ミサンガの巻きついた右腕が持ち上がって、傷一つない滑らかな手のひらが僕の頭をやんわりと撫でる。僕の黒い髪を梳くように、ゆっくりと手のひらが動いた。一歳しか違わないのに随分と子供扱いされている気がするのは果たして僕の気のせいだろうか。けれど先輩の雰囲気が柔らかくて怒るに怒れない。
鈴原先輩は悪戯っぽさを瞳の奥にちらつかせながら、手を放すその瞬間に僕の耳元に唇を寄せた。
「おれがトクベツ、って気がしない?」
え、と……何が?
顔を離した先輩はやけに満足げに笑っていた。なんだこれ、置いていかれた気分になった。いや、鈴原先輩の考えていることはよく僕の常識から逸脱してるけれど。

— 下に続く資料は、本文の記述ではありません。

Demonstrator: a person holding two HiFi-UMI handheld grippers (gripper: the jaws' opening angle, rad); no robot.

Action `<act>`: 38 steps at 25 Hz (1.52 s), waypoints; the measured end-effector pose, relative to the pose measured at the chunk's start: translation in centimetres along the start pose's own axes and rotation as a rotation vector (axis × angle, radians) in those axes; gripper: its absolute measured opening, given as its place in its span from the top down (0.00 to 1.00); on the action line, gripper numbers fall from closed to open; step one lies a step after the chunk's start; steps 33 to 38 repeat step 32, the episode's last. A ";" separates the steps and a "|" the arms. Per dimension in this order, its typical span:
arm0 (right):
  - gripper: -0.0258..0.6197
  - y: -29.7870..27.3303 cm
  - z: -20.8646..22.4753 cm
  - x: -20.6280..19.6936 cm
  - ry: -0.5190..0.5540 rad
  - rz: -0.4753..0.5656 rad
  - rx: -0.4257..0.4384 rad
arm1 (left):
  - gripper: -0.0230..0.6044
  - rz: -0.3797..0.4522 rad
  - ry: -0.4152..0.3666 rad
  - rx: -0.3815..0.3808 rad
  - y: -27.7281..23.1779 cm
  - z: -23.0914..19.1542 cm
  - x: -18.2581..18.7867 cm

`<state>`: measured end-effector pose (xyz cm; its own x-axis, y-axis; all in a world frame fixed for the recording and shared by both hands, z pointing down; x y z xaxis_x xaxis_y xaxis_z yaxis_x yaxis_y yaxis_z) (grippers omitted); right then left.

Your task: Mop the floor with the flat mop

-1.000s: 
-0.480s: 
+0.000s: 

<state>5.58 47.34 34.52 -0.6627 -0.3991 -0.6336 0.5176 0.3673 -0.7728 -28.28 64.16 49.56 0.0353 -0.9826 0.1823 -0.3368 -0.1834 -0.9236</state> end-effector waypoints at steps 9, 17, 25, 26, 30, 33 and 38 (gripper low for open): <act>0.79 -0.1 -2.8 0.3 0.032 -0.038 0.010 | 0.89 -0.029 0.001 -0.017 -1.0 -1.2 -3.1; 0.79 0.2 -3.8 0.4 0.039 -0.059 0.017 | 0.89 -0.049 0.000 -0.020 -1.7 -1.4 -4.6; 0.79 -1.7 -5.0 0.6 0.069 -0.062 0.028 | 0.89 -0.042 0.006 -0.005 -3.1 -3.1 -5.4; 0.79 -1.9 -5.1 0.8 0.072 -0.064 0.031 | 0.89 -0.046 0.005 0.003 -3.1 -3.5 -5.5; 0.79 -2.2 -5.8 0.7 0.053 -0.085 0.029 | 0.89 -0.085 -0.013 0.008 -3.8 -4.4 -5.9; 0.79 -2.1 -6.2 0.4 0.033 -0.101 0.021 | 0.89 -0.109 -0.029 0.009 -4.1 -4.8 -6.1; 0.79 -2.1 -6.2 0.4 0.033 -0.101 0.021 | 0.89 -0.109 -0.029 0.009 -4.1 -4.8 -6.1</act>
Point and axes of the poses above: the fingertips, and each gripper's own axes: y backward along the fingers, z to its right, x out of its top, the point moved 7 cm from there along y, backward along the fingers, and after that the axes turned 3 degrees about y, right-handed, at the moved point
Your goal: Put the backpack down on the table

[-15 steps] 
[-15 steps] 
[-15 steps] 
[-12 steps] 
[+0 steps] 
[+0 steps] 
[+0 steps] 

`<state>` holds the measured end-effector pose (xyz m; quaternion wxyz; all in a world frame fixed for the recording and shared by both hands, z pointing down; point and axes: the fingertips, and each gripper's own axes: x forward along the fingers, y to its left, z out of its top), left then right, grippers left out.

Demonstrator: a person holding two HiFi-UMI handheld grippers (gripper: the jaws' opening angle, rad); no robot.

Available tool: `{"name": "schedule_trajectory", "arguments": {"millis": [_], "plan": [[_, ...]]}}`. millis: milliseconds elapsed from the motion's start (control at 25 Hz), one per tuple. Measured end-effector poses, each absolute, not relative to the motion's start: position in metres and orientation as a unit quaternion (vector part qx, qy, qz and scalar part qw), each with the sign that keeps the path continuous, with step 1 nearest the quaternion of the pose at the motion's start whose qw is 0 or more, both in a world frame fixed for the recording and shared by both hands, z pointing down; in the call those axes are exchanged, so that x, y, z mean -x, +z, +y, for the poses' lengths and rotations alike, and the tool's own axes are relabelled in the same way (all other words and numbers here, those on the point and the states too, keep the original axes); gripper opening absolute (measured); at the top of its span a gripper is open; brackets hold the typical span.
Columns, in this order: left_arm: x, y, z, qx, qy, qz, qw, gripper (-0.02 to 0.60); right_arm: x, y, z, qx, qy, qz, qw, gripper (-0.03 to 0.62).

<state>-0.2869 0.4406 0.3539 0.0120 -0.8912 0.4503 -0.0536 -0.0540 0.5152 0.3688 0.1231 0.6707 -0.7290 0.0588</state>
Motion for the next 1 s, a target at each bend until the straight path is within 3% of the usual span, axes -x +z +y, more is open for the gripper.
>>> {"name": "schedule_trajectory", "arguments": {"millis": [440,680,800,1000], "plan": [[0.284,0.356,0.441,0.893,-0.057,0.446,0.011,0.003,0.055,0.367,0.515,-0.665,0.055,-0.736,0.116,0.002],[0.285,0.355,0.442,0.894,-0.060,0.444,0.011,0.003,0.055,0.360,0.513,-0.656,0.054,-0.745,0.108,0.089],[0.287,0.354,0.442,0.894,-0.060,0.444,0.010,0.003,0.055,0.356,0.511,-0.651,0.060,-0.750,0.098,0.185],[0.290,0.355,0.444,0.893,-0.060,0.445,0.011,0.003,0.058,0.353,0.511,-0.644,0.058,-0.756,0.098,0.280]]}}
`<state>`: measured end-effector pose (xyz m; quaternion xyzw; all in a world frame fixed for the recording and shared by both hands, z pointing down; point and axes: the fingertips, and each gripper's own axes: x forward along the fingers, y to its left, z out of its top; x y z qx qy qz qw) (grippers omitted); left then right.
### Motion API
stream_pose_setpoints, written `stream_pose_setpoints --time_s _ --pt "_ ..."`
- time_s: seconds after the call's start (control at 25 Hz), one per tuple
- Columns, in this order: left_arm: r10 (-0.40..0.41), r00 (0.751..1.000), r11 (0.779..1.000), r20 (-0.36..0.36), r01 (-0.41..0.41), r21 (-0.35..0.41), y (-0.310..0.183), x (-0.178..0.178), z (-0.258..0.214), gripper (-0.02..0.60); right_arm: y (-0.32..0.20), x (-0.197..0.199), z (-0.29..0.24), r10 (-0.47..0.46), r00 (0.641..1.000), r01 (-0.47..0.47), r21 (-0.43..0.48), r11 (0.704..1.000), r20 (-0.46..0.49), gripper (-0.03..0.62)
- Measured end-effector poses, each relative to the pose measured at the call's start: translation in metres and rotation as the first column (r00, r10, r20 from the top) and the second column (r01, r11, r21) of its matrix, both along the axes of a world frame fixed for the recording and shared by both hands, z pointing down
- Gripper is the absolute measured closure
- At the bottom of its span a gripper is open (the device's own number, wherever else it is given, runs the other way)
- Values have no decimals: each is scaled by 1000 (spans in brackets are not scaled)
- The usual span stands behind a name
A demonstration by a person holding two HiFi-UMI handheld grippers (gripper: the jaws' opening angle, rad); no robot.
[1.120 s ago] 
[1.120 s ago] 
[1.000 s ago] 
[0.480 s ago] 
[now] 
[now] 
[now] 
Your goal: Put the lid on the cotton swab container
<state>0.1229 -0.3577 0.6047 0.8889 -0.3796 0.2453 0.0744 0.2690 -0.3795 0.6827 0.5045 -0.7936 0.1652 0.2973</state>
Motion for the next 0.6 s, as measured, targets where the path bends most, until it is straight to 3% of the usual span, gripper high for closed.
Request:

困惑しているのがわかったのだろう、先輩は僕が口を開く前に「なーいしょ」と長い人差し指を唇に当てて笑う。なんでいちいちやることが様になるんだろう。ちなみに僕はやることなすこと全て腹黒に見えるそうです。イジメか。世の中不公平すぎる。
「それじゃあくーちゃん、今度一緒にお茶でもしようね」
「……え? あ、はあ……わかりました」
「ふくかいちょーさん、お仕事がんばって」
ぼんやりと思考を飛ばしていると、鈴原先輩がゆるゆると手を振ったのがわかった。慌てて目礼すれば、何が面白いのかへらりと笑って僕の横を通り抜けていく。
きゅ、きゅ、と特徴的な足音が人のいない廊下に響き渡って、次第に遠ざかっていった。
なんというか、猫みたいな人だと思う。例えば柏木が近所のボス猫だとしよう。なら鈴原先輩はボス猫にも従わない自由な野良猫みたいな感じだ。うむ、我ながらダサい例えだが的を射ているな。
生徒会室へ再び歩み始めながらこんなことを考えて、自然と頬が緩んだ。きっとこの顔も生徒からすれば腹黒い笑みなんだろう。切ない。
外に面した窓が少しだけ開いていて、入り込んだ風から夏の香りが舞い込んできた。世間一般よりもかなり早い六月頭に新しい生徒会役員が選ばれて、今は七月の半ば。一ヶ月しか経っていないのにすっかり生徒会室への道のりには慣れてしまった。けれど、まだ生徒会副会長の職は板についていないような気がする。一年間の任期の中で僕はどれだけ副会長として役に立つことができるのだろうか。
これから沢山乗り越えなくちゃいけない仕事がある。メンバーはみんな個性的でなかなかまとまらない。
いつだって不安が大きかった。けれど、いつだって楽しみでもあった。
鈴原先輩のゆるゆるな激励になんだか励まされた気がして、僕は再び生徒会室へと歩き始めた。